Task item: In the listing below, locate the line that contains "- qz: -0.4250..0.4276" and the line that contains "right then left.". Restate word for word those two lines and every line between them, and nothing else.
┌──
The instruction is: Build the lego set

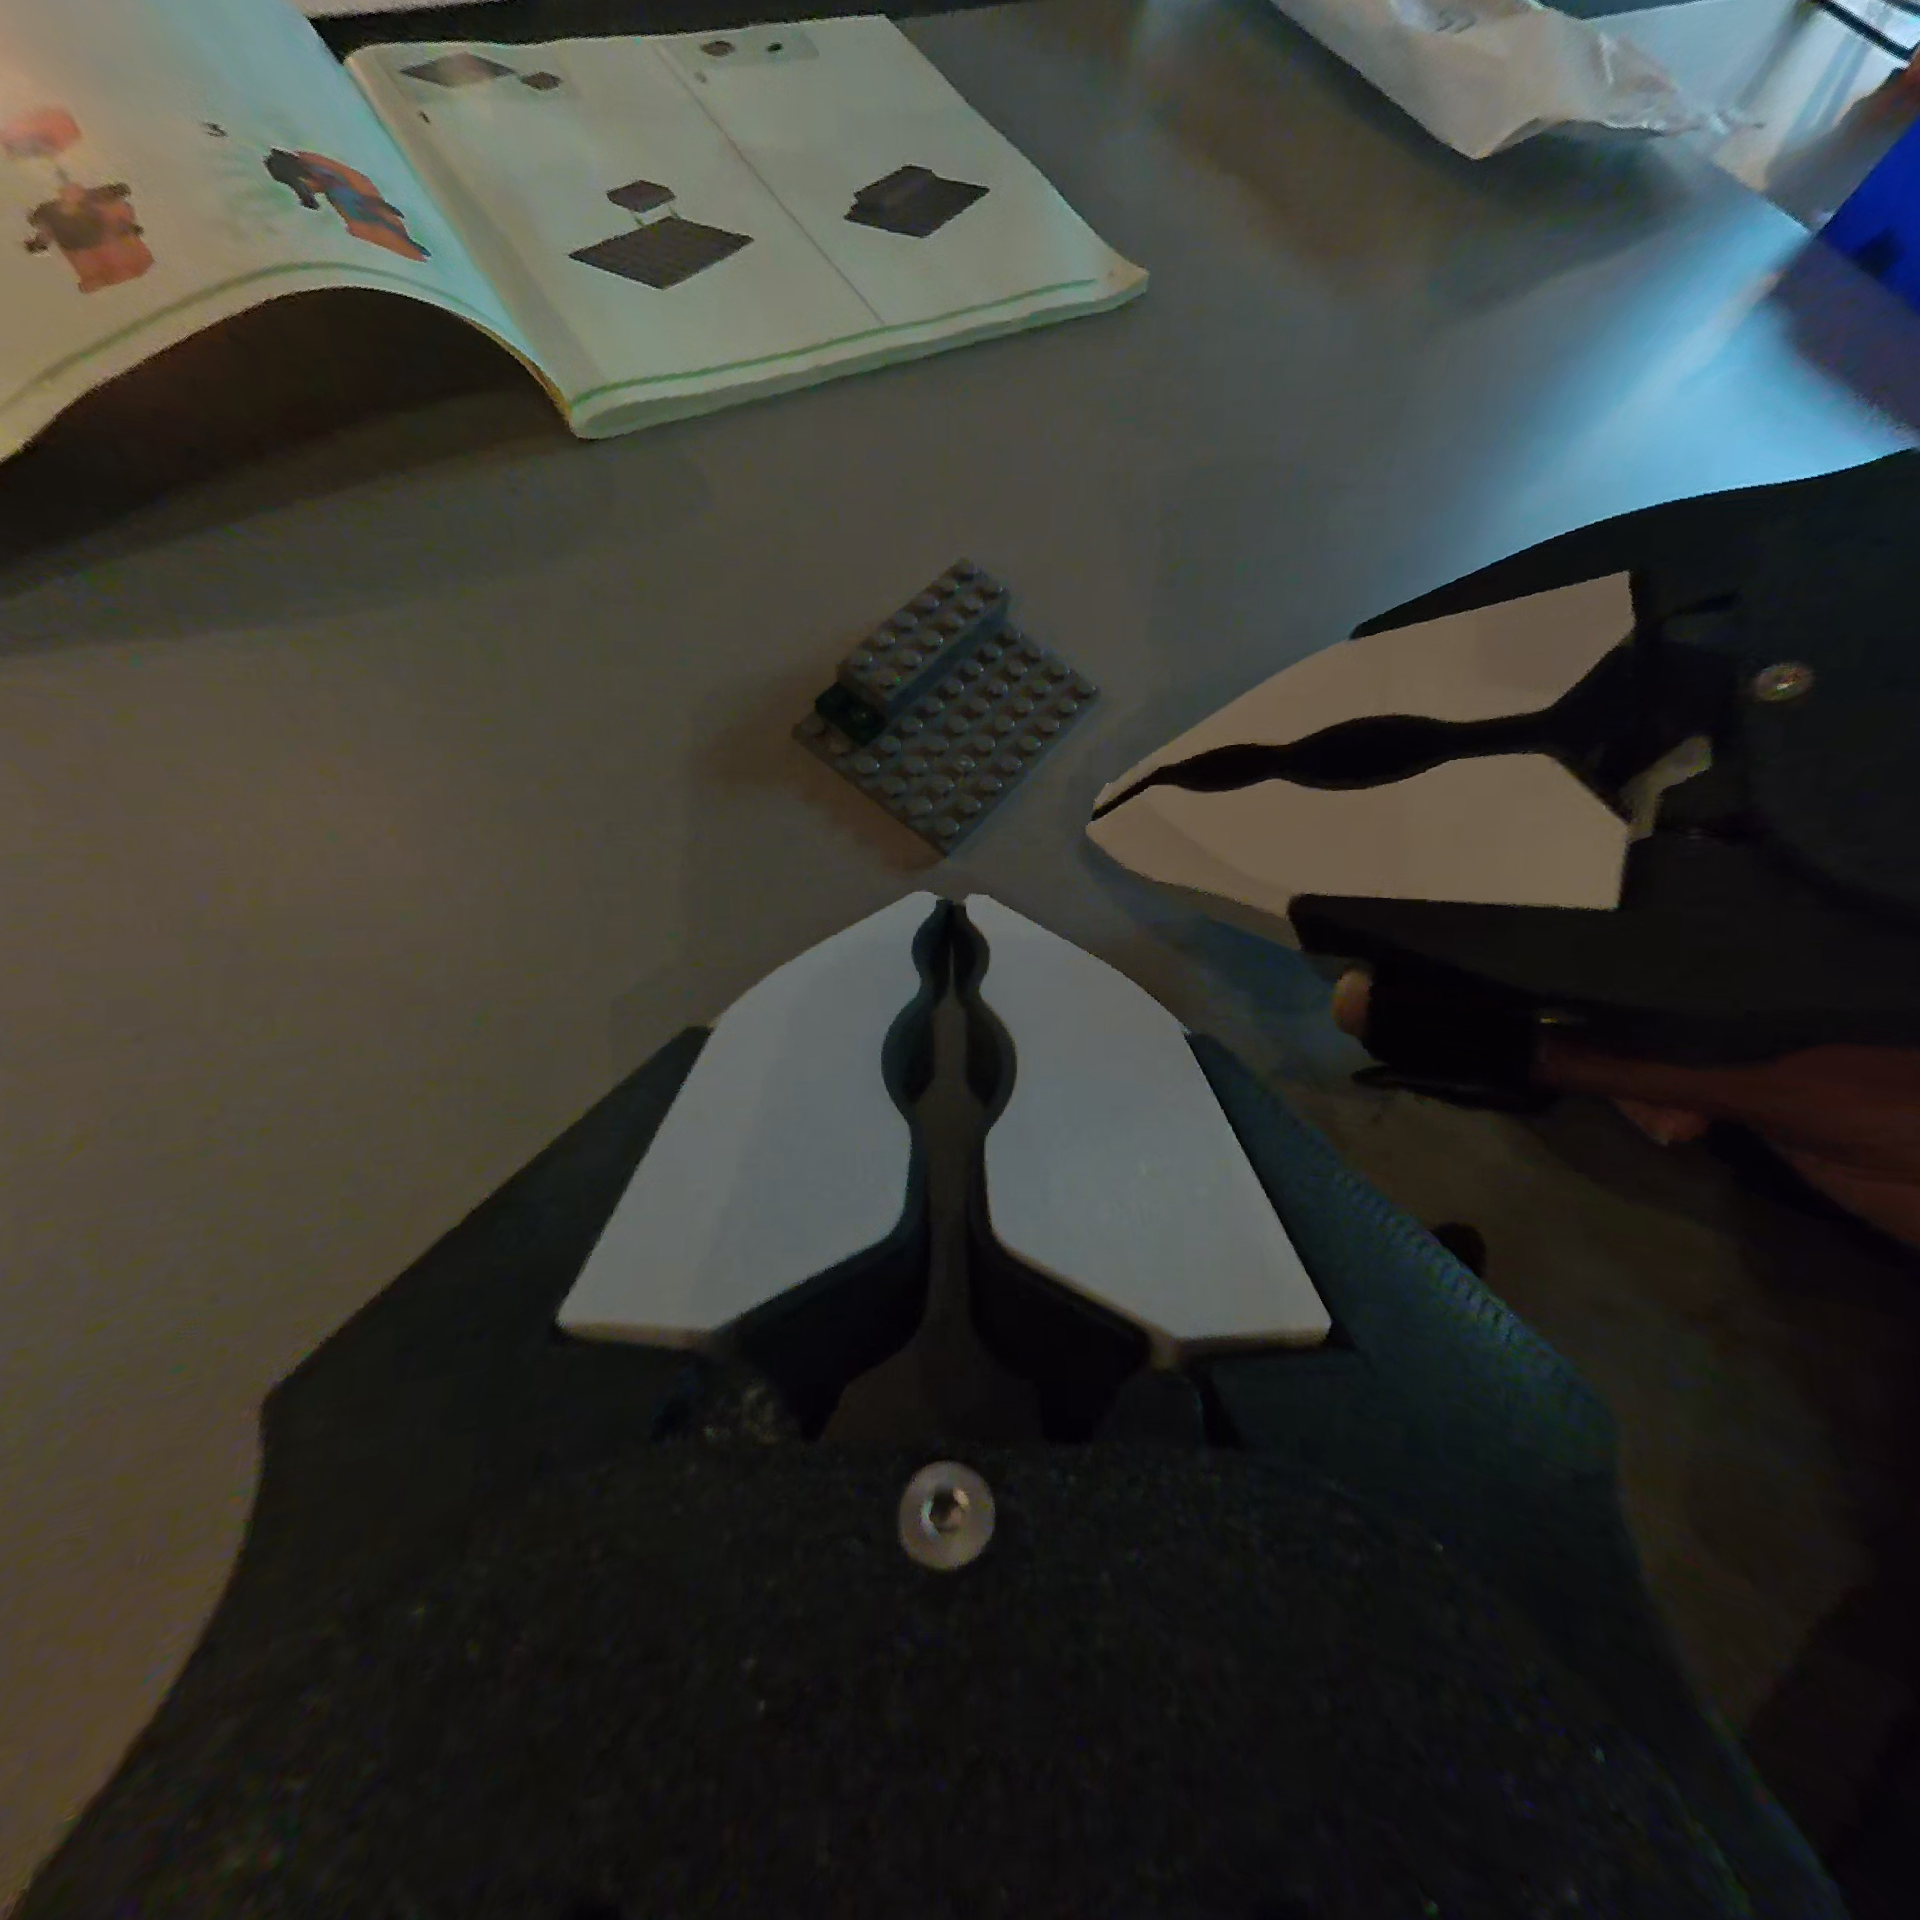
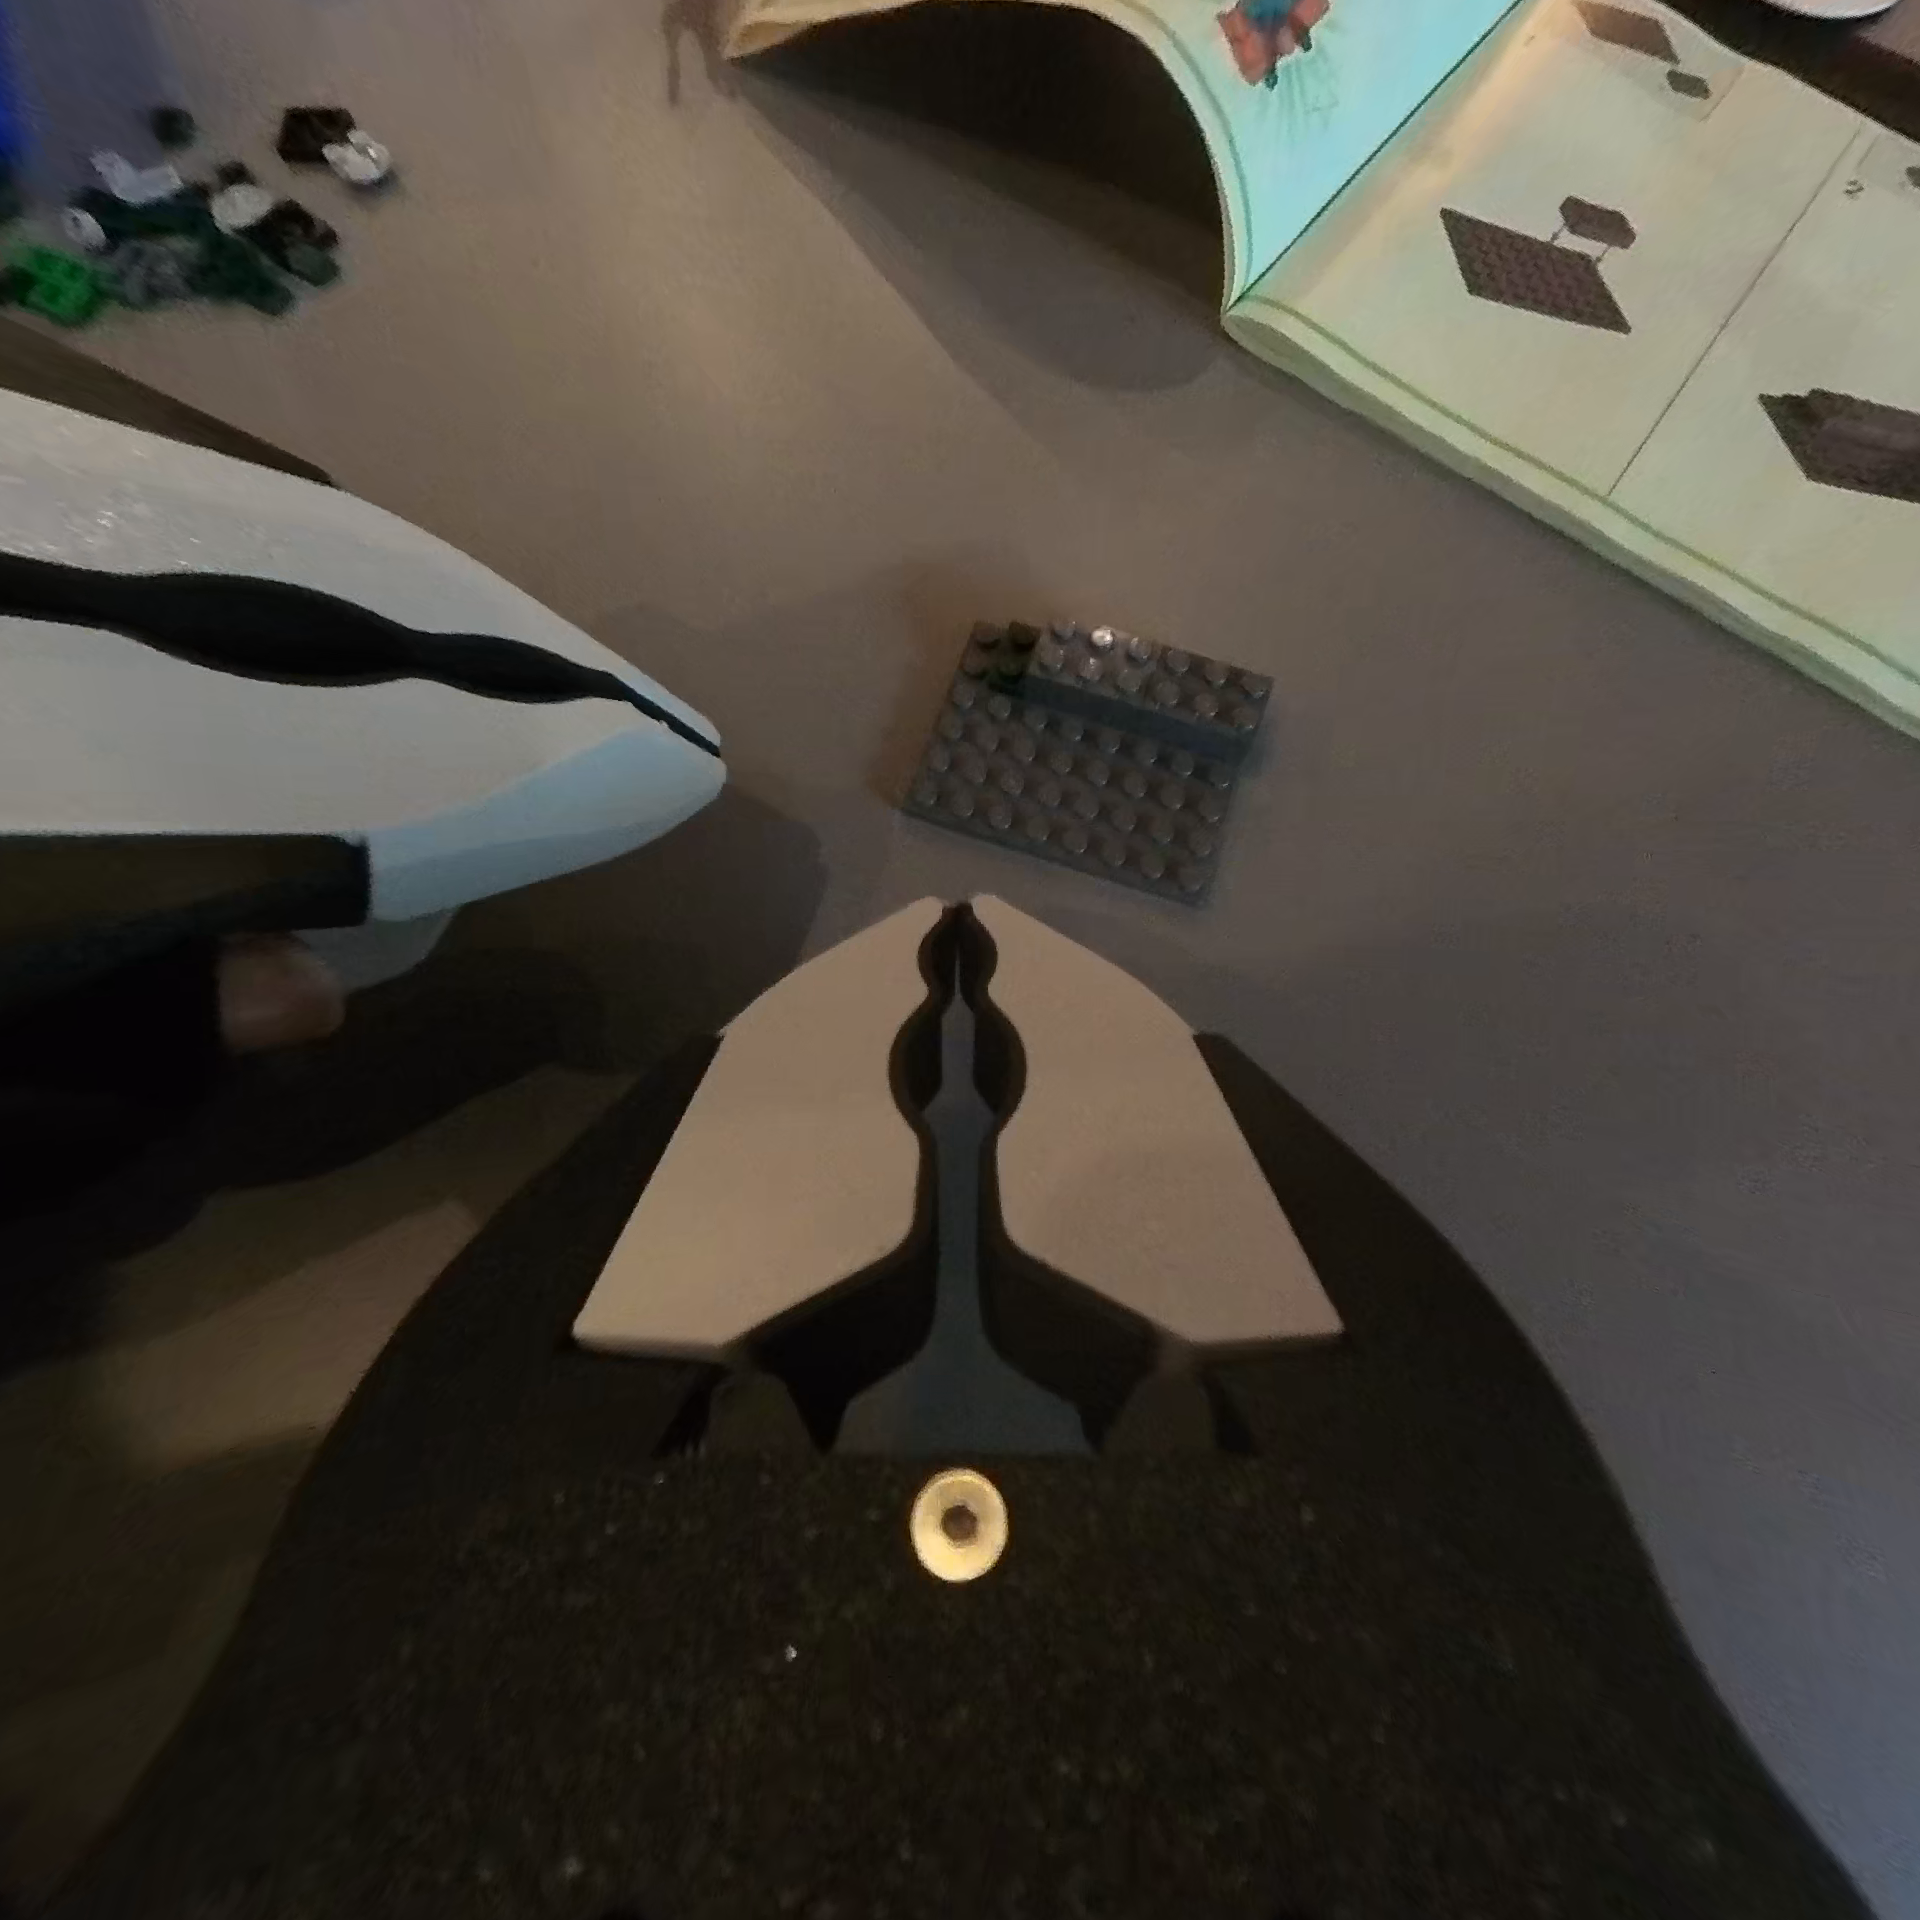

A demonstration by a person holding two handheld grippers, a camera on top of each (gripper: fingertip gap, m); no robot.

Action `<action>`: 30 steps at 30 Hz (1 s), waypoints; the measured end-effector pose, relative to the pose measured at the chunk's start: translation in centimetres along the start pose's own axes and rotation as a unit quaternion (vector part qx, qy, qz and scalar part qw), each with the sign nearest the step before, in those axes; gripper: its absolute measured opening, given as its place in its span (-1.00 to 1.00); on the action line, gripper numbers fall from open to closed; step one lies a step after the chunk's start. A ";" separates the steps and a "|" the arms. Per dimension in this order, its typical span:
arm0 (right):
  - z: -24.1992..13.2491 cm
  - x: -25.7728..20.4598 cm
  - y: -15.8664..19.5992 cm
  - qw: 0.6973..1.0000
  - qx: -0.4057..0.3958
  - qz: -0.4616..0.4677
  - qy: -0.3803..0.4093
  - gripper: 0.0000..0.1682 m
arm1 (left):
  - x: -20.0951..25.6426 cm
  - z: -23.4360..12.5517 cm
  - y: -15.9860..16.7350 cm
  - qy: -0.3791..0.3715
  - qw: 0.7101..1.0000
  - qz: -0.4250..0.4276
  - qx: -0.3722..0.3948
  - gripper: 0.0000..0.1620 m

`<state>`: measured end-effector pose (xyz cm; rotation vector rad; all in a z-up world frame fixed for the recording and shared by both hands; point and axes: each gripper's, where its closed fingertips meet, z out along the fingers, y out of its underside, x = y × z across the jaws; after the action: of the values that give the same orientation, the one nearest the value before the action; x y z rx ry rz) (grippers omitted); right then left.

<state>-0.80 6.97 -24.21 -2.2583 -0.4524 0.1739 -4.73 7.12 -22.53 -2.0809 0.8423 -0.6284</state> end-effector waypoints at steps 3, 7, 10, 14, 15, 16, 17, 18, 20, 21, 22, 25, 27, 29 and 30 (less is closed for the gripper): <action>0.3 0.1 0.1 1.000 -0.006 -0.010 0.015 -1.00 | 0.1 -0.3 -0.3 0.005 1.000 0.002 0.008 -1.00; 0.5 0.2 0.1 0.999 -0.013 -0.012 0.027 -1.00 | 0.3 -0.9 -0.6 0.017 1.000 0.009 0.017 -0.96; 0.9 -0.2 -0.1 0.999 -0.018 -0.010 0.037 -1.00 | -0.7 -1.5 -0.9 0.006 1.000 0.020 0.024 -0.99; 1.5 -1.0 -0.5 0.999 -0.014 -0.001 0.047 -1.00 | -2.3 -2.3 -1.3 -0.004 0.999 0.026 0.028 -1.00; 1.6 -1.3 -0.6 0.999 -0.013 0.002 0.048 -1.00 | -2.7 -2.4 -1.3 -0.006 0.999 0.028 0.027 -1.00; 1.8 -1.6 -0.7 0.999 -0.013 0.005 0.048 -1.00 | -3.1 -2.5 -1.3 -0.010 0.999 0.032 0.026 -1.00; 2.0 -1.9 -0.7 0.999 -0.014 0.006 0.049 -1.00 | -3.5 -2.6 -1.2 -0.015 0.999 0.036 0.025 -1.00; 2.1 -2.2 -0.8 0.998 -0.015 0.005 0.053 -1.00 | -3.9 -2.7 -1.1 -0.018 0.999 0.040 0.023 -1.00; 2.3 -2.7 -0.9 0.998 -0.017 0.009 0.061 -1.00 | -4.3 -2.7 -0.8 -0.017 0.999 0.045 0.018 -1.00; 2.3 -2.8 -0.9 0.998 -0.019 0.013 0.064 -1.00 | -4.5 -2.8 -0.7 -0.015 0.999 0.048 0.016 -1.00; 2.4 -2.9 -0.8 0.997 -0.021 0.016 0.068 -1.00 | -4.7 -2.8 -0.6 -0.015 0.998 0.052 0.015 -1.00; 2.4 -2.9 -0.7 0.996 -0.025 0.028 0.082 -1.00 | -5.2 -2.8 -0.6 -0.009 0.998 0.068 0.010 -1.00; 2.4 -2.9 -0.7 0.995 -0.026 0.034 0.091 -1.00 | -5.6 -2.8 -0.7 -0.008 0.997 0.082 0.011 -1.00; 2.4 -2.9 -0.8 0.994 -0.028 0.035 0.101 -1.00 | -5.9 -2.8 -0.8 -0.008 0.995 0.095 0.013 -1.00; 2.4 -2.9 -0.8 0.993 -0.029 0.035 0.105 -1.00 | -5.9 -2.8 -0.8 -0.003 0.995 0.095 0.015 -1.00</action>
<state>-4.36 8.05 -25.26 -2.3199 -0.2696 -0.0431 -10.16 10.55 -21.14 -1.9479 1.0064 -0.5277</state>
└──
Completed task:
  - qz: -0.4250..0.4276
  - qx: -0.3722..0.3948
  - gripper: 0.0000..0.1620 m

`<state>`: measured end-effector pose (xyz cm; rotation vector rad; all in a z-up world frame fixed for the recording and shared by both hands; point and axes: each gripper's, where its closed fingertips meet, z out along the fingers, y out of its underside, x = y × z across the jaws; after the action: of the values that give the same orientation, the one nearest the value before the action; x y z rx ry rz) (grippers omitted); right then left.

This concludes the exercise.